Goal-Driven Delivery Lifecycle

  • It is a delivery process extending the Scrum one, starting from the initial vision to the release in production;
  • explicit phases: Inception, Construction and Transition;
    • Inception: initiate team, schedule stakeholders meetings, requirements collection, architecture design, align with company policies, release planning, set up environment
    • Construction: CI, CD, burndown charts, TDD, refactoring, retrospective, etc..
    • Transition: delivering in production. This stage contains steps like UAT, data migration, support environment preparation, stakeholders alignment, finalize documentation and solution deployment.
  • put the phases in the right context: evaluate system preparation activities before development start and management of the system by other groups after the final release
  • explicit milestones

Conclusions

Here we have seen, shortly, the main differences from Scrum, Lean and Disciplined Agile Delivery.
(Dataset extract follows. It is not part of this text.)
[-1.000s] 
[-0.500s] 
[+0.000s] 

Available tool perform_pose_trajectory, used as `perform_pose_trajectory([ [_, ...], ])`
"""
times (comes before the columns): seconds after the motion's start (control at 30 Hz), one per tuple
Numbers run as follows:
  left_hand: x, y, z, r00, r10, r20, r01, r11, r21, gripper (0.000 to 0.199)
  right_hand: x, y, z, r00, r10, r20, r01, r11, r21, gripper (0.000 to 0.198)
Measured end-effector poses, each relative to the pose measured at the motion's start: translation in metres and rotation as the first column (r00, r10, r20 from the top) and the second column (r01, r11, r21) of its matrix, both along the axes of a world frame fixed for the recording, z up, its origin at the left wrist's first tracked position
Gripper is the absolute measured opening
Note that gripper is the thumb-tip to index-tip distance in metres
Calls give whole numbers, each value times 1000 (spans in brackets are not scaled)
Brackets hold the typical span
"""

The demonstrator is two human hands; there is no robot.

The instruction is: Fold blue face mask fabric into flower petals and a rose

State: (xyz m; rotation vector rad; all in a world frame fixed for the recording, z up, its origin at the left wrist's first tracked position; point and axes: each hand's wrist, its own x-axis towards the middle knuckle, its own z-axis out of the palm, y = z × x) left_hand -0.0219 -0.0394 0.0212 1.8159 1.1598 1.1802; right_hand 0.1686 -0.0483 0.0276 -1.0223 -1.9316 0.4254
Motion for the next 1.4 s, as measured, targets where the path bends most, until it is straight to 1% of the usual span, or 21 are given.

DAD is a very complex process and to find out the details there is just THE book to read in the final references.

A complete enterprise delivery process is something that requires months of work by an architecture board, but the point here is how to take the right direction as soon as possible, avoiding being hypnotized by buzz-words like Scrum or thinking that we are really agile just because we do a hour stand-up meeting every morning.

Start from removing your technical depth following firmly EP and DevOps practices. Then start formalizing your process methodology and make sure every one is walking on the same path.